Project outcomes and outputs
|Outcome 1: An early warning system that provides reliable information on likely incidence of climate-sensitive health risks established.||Outcome 2: Skills and knowledge of health care personnel to cope with climate sensitive diseases enhanced and awareness of the population to take self-preventive measures for climate-induced diseases are increased.||Outcome 3: Action plans to address climate sensitive diseases successfully implemented within the 2 study provinces.|
|1.1: Cooperation agreement on information flow sharing between governmental agencies is reached.||2.1: Capacity building training programs for medical personnel and primary care workers on the relationship between diseases and climate developed and introduced.||3.1: Intervention plans for climate-sensitive health outcomes implemented within the study regions.|
|1.2: Computer-based information system established to share climate change and health information to Government decision makers in the two pilot states.||2.2: Increased awareness raising to the local population in the health risks associated with climate change and how to take selfpreventive measures against climate sensitive diseases.||3.2: Effectiveness of interventions will be monitored.|
|1.3: An early warning system of potential health impacts of climate events on vulnerable groups will be designed and tested.|
|1.4: Contingency plans for health care system developed in the event of adverse climate variation.|
The most significant benefit expected from this project is the reduced number of acute intestinal, cardiovascular and respiratory diseases that are induced by climate change. Other benefits include:
- Improved general health of the national population and consequent contribution to human development in Uzbekistan.
- Increased knowledge and skills to monitor variations in climate and make preventive steps in order to minimize possible detrimental effects on human health.

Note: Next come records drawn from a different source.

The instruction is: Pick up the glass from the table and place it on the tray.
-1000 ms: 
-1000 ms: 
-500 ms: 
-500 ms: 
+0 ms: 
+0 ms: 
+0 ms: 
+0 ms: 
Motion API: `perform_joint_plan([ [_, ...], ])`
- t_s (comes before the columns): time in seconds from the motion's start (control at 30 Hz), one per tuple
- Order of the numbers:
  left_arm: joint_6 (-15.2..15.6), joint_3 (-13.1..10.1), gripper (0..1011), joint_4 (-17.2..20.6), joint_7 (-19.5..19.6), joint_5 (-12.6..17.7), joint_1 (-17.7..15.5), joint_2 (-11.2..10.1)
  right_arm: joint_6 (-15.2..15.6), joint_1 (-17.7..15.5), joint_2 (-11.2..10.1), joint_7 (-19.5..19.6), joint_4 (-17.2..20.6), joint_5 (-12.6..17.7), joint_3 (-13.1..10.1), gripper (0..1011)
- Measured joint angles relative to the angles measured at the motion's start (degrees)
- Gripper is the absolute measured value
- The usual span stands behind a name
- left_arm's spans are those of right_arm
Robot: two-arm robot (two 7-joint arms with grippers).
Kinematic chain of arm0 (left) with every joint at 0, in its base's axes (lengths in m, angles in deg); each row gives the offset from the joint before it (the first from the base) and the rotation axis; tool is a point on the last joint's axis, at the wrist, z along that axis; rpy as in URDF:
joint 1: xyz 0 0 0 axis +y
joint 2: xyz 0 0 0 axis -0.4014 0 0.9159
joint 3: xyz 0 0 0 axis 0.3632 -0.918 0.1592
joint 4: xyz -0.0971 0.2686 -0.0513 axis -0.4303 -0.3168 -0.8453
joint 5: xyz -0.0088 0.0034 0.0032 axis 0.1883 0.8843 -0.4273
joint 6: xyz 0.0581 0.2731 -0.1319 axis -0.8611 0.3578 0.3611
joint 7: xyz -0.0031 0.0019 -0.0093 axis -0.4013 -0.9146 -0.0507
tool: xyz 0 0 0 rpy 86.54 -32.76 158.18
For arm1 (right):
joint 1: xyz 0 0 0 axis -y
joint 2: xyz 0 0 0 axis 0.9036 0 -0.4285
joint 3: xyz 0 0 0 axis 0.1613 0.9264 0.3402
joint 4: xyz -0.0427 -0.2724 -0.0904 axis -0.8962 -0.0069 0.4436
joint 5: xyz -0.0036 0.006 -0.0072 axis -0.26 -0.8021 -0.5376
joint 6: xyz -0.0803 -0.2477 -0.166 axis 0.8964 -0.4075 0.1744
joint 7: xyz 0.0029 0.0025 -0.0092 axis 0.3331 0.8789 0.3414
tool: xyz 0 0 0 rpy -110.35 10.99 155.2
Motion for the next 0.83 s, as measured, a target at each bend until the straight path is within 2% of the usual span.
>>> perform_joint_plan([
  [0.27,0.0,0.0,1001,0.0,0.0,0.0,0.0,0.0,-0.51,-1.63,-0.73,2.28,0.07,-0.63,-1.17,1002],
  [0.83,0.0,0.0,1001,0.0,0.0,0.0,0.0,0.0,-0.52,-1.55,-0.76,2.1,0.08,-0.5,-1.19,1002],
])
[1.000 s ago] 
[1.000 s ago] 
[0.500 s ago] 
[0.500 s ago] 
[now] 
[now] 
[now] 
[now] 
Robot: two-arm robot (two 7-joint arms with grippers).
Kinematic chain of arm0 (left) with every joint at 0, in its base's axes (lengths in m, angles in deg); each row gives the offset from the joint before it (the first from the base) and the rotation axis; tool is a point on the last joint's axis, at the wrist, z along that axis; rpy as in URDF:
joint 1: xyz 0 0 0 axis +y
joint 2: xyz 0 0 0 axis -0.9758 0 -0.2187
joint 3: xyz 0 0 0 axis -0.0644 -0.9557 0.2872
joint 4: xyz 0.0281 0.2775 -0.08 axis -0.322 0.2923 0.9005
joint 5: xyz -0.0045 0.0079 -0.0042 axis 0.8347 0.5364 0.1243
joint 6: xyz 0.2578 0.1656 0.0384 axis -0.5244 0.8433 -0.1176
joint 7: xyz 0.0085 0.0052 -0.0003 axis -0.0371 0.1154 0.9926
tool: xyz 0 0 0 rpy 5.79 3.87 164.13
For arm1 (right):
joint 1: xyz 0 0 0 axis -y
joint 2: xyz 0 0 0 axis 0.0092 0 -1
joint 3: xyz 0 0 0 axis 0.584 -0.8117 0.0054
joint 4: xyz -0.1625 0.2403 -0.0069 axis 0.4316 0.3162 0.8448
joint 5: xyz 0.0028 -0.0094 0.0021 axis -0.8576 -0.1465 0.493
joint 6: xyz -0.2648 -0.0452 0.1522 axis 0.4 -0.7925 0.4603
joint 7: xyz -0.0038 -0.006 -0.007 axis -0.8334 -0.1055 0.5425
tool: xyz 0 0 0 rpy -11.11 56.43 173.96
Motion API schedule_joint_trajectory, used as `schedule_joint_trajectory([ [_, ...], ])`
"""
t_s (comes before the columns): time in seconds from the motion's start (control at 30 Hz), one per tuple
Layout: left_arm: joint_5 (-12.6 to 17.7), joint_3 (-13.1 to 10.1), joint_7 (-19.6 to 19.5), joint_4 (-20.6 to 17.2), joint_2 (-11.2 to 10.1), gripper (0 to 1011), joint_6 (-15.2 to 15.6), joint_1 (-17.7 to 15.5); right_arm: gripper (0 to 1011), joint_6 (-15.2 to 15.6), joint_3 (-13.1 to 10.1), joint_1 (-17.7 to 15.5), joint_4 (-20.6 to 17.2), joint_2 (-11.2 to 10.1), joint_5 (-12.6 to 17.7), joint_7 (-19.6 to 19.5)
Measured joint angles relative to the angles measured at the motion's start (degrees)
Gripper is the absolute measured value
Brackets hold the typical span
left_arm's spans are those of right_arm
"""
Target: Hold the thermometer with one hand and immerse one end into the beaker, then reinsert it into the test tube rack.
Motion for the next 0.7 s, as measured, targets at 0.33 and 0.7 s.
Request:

- Enhanced knowledge among the general public on how to protect themselves against climate-sensitive diseases.
- Development of practical tools to cope with climate variability and change.
- A healthier and more economically active population, resulting in fewer social payments to sick people.
Project activities will be executed following established UNDP national execution modality (NEF). The Ministry of Health will act as the Executing Agency (EA) for the project and will be executing the project in cooperation with WHO and UNDP-GEF. The project will establish a Project Implementation Unit (PIU) which will consist of the Project Manager (PM), and an administrative/finance assistant. National consultants will be recruited upon necessity according to an established plan of activities developed by the PM.
Uzbekistan is one of seven countries taking part in this Global Pilot. The seven countries, Barbados, Bhutan, China, Fiji, Jordan, Kenya and Uzbekistan, together represent four distinct environments (Highlands, Small Fslands, Arid Countries and Urban environments) and their related health risks.